• **STUDY MATERIAL**
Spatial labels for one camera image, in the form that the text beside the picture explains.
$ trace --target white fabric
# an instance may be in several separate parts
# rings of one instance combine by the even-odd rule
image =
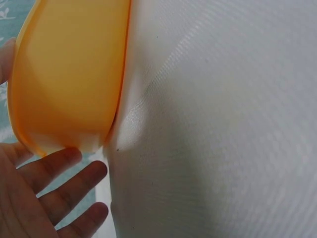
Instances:
[[[133,0],[118,238],[317,237],[316,22],[316,0]]]

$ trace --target orange plastic bowl
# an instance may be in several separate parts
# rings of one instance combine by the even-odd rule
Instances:
[[[44,156],[105,142],[124,71],[130,0],[37,0],[8,82],[13,131]]]

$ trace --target white floral pattern
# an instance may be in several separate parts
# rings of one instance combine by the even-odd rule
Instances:
[[[6,97],[6,83],[0,85],[0,102],[4,102],[4,106],[8,105]]]
[[[5,7],[8,0],[0,0],[0,20],[14,19],[15,17],[8,17],[10,11],[9,7]]]

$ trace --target teal patterned background
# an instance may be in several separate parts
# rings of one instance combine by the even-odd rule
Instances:
[[[22,24],[30,11],[34,0],[0,0],[0,45],[11,37],[16,37],[22,27]],[[6,107],[6,85],[0,86],[0,142],[14,142],[16,138],[8,119]],[[89,164],[89,155],[84,155],[83,162],[68,170],[65,174],[58,177],[41,194],[47,193],[66,182],[77,172]],[[95,202],[95,192],[90,192],[84,200],[70,213],[56,228],[63,227],[73,221],[77,216],[83,213],[93,202]]]

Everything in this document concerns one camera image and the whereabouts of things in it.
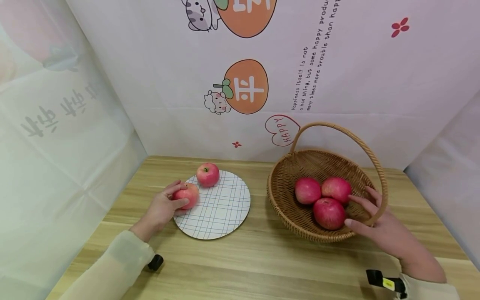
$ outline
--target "apple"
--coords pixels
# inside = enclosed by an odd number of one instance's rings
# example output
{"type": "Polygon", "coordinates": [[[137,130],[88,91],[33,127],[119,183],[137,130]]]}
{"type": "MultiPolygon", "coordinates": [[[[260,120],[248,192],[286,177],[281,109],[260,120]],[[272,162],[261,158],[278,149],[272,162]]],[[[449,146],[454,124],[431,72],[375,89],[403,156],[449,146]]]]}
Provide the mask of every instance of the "apple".
{"type": "Polygon", "coordinates": [[[198,188],[196,185],[186,182],[185,185],[187,186],[186,190],[178,190],[172,195],[172,200],[178,200],[182,198],[187,198],[190,202],[187,205],[181,207],[181,209],[190,209],[197,204],[198,201],[198,188]]]}
{"type": "Polygon", "coordinates": [[[220,178],[220,170],[215,164],[205,163],[197,169],[198,183],[206,188],[216,185],[220,178]]]}
{"type": "Polygon", "coordinates": [[[332,198],[322,198],[315,202],[313,216],[320,226],[328,230],[342,228],[343,222],[347,218],[342,204],[332,198]]]}
{"type": "Polygon", "coordinates": [[[343,206],[347,205],[350,201],[348,195],[351,193],[352,187],[345,179],[330,177],[322,183],[322,196],[334,198],[343,206]]]}
{"type": "Polygon", "coordinates": [[[300,178],[295,183],[295,197],[302,204],[313,204],[322,197],[322,188],[314,178],[300,178]]]}

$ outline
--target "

• **WHAT TO WORK ON**
Retype all the entries exactly; drop the pictures.

• **RESPONSE TO THIS EXERCISE**
Spatial labels for one camera image, in the form that the text beside the picture explains.
$ trace --target white fabric
# an instance may be in several separate parts
# rings of one instance combine by the even-odd rule
image =
Instances:
[[[133,0],[118,238],[317,237],[316,22],[316,0]]]

$ trace --target orange plastic bowl
# an instance may be in several separate parts
# rings of one instance combine by the even-odd rule
Instances:
[[[44,156],[105,142],[124,71],[130,0],[37,0],[8,82],[13,131]]]

$ trace --target white floral pattern
# an instance may be in several separate parts
# rings of one instance combine by the even-odd rule
Instances:
[[[6,97],[6,83],[0,85],[0,102],[4,102],[4,106],[8,105]]]
[[[5,7],[8,0],[0,0],[0,20],[14,19],[15,17],[8,17],[10,11],[9,7]]]

$ trace --target teal patterned background
# an instance may be in several separate parts
# rings of one instance combine by the even-odd rule
Instances:
[[[22,24],[30,11],[34,0],[0,0],[0,45],[11,37],[16,37],[22,27]],[[6,107],[6,85],[0,86],[0,142],[14,142],[16,138],[8,119]],[[89,164],[89,155],[84,155],[83,162],[68,170],[65,174],[58,177],[41,194],[47,193],[66,182],[77,172]],[[95,202],[95,192],[90,192],[84,200],[70,213],[56,228],[63,227],[73,221],[77,216],[83,213],[93,202]]]

Everything in this document concerns one camera image and the whereabouts of things in it.
$ outline
--target "apple"
--coords pixels
# inside = enclosed by an odd number of one instance's rings
# example output
{"type": "Polygon", "coordinates": [[[137,130],[88,91],[33,127],[119,183],[137,130]]]}
{"type": "MultiPolygon", "coordinates": [[[[260,120],[248,192],[286,177],[281,109],[260,120]],[[272,162],[261,158],[278,149],[272,162]]],[[[449,146],[454,124],[431,72],[375,89],[403,156],[449,146]]]]}
Provide the mask of every instance of the "apple".
{"type": "Polygon", "coordinates": [[[198,188],[196,185],[186,182],[185,185],[187,186],[186,190],[178,190],[172,195],[172,200],[178,200],[182,198],[187,198],[190,202],[187,205],[181,207],[181,209],[190,209],[197,204],[198,201],[198,188]]]}
{"type": "Polygon", "coordinates": [[[220,178],[220,170],[215,164],[205,163],[197,169],[198,183],[206,188],[216,185],[220,178]]]}
{"type": "Polygon", "coordinates": [[[332,198],[322,198],[315,202],[313,216],[320,226],[328,230],[342,228],[343,222],[347,218],[342,204],[332,198]]]}
{"type": "Polygon", "coordinates": [[[343,206],[347,205],[350,201],[348,195],[351,193],[352,187],[345,179],[330,177],[322,183],[322,196],[334,198],[343,206]]]}
{"type": "Polygon", "coordinates": [[[300,178],[295,183],[295,197],[302,204],[313,204],[322,197],[322,188],[314,178],[300,178]]]}

$ outline
--target "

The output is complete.